Earlier this year, the Internal Revenue Service released proposed regulations that provide guidance to private foundations on program-related investments (PRIs). The proposed regulations include nine new examples of permissible program-related investments. While the proposed regulations have yet to be adopted, the new set of examples demonstrates the expanded potential of PRIs to drive capital towards nonprofit and for-profit enterprises in the US and foreign countries.
Private foundations, otherwise limited in the types of investments they can make, have been allowed to make PRIs since 1969. Properly structured, a PRI can fulfill a private foundation’s legal obligation to make qualifying distributions for charitable purposes. An investment will qualify as program-related so long as its primary purpose is to further charitable and other exempt purposes. Neither the production of income nor the appreciation of property can be a significant purpose of a PRI, and a PRI cannot be used to fund legislative activities (lobbying) or political campaigning. Since 1969, PRIs have typically been used for programs involving economically disadvantaged individuals and deteriorating urban areas.
The new examples illustrate that PRIs can be much more flexible philanthropic tools than PRIs of the past. Notably, the range of eligible PRI recipients is broader, and includes 501(c)(3) organizations, 501(c)(4) social welfare organizations, domestic and foreign business entities, and domestic and foreign individuals. The range of investment types is wide, encompassing equity interests, straight debt, convertible debt, credit enhancement, and other forms of financing. A significant purpose of a PRI cannot be income production or property appreciation; however, the possibility of a high rate of return does not automatically disqualify an investment as program-related.

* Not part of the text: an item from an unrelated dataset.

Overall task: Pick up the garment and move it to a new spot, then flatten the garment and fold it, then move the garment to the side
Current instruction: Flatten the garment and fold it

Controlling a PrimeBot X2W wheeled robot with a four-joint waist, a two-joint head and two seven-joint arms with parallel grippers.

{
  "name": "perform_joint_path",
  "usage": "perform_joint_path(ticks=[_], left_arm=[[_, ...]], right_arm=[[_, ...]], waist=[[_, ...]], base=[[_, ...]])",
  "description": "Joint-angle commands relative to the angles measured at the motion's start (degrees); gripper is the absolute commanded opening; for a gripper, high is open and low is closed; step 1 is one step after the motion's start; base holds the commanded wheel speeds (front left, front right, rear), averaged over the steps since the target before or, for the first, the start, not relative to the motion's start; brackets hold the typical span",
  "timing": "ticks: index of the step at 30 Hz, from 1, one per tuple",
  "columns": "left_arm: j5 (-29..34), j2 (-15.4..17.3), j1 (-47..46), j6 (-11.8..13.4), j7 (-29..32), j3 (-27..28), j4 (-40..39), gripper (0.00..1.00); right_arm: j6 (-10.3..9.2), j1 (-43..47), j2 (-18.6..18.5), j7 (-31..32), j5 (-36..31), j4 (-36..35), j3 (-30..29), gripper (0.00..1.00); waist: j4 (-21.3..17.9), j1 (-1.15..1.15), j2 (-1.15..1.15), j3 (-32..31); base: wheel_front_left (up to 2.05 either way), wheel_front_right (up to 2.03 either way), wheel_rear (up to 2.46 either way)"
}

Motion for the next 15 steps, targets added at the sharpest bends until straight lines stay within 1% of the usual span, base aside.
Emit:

What does a PRI look like under the new examples? A private foundation can provide seed capital (debt, equity, or some combination) to a for-profit venture that is seeking to generate social and financial returns. This type of social enterprise would be one that few traditional investors would view attractive, yet holds promise for significant positive social impact. The PRI can help establish and strengthen the venture’s creditworthiness, eliminating a significant amount of perceived risk and attracting further commercial investment. The PRI can also spark a self-sustaining revenue model, whose benefits would continue to further the foundation’s charitable purposes.
The proposed regulations demonstrate the use of PRIs in new contexts and with new forms of financing. By providing more detailed guidance on what will qualify for a PRI, the new examples are generating discussion and interest among those seeking to give away capital as well as those seeking to access capital.